Freud tended to interpret dream symbols literally, but for Jung it was the personal feeling associated with the symbol that was the key.

Betsy leaned over to her laptop, in the autumn light that streamed in the south-facing windows. She typed “Daisy” in a dream analysis website, the kind that would leave fellow analysts sneering in disdain. It was like reading a horoscope in the local newspaper.

Still, when a patient presented a dilemma, it was a sinful pleasure to cast off her formal training and indulge in a quick chuckle.

Her computer screen filled with diet ads: grossly shrinking and swelling bodies beckoned on the right margin.

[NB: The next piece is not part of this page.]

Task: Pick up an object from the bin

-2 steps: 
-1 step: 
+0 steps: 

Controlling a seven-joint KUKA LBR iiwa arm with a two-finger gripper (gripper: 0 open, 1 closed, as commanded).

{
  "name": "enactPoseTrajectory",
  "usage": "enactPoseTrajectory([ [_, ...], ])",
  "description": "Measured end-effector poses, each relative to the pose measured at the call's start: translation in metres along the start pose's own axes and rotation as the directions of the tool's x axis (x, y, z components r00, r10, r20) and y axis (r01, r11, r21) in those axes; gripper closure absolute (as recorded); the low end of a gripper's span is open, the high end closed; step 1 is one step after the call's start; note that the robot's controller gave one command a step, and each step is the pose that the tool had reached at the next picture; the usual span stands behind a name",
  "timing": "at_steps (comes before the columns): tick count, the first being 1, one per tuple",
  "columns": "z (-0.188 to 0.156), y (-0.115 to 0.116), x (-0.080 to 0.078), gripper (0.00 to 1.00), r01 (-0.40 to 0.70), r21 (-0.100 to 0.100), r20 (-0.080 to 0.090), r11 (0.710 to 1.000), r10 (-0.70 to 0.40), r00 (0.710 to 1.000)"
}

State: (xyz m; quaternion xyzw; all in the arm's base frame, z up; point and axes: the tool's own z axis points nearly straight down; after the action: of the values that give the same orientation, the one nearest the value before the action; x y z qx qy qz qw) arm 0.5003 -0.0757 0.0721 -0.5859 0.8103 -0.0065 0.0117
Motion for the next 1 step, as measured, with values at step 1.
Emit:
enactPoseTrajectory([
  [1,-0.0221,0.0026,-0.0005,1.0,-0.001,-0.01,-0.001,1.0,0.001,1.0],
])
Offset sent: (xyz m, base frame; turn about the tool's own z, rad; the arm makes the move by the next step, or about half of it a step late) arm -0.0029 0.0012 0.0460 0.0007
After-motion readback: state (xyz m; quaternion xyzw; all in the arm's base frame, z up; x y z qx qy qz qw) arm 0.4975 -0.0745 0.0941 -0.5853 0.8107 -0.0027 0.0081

Tarot card readings flashed in neon colors.

TO SEE A DAISY OUT OF SEASON IS TO BE ASSAILED BY EVIL IN SOME GUISE.

She looked out the window at snow-capped Mount Sopris. Almost imperceptibly, she shook her head.

She Googled again.

DREAM MOODS

TO DREAM OF WALKING IN A FIELD OF DAISIES REPRESENTS GOOD LUCK AND PROSPERITY. SOMEONE WILL BE THERE TO OFFER YOU A HELPING HAND AND SOME GUIDANCE FOR YOUR PROBLEMS.

Ha! Betsy thought. Offer me guidance! That’s a good one. Daisy couldn’t guide herself out of a hall closet.

Betsy’s short fingernails clicked over the keyboard. One more try.

TATTOO SYMBOLOGY—WHAT’S BEHIND THE TAT?

DAISY IS THE SYMBOL OF SISTERHOOD.

Betsy snorted, the way her father loved to hear her laugh. The laughter was swallowed in the silence of the empty house.

Winter was near. A few remaining aspen leaves quivered in clusters of bright gold on the branches. Fallen leaves rustled dry and curled, chasing each other across Main Street, crushed to crackling bits under the occasional slow-moving car. Overnight all the remaining leaves could wither and the ground freeze rock hard.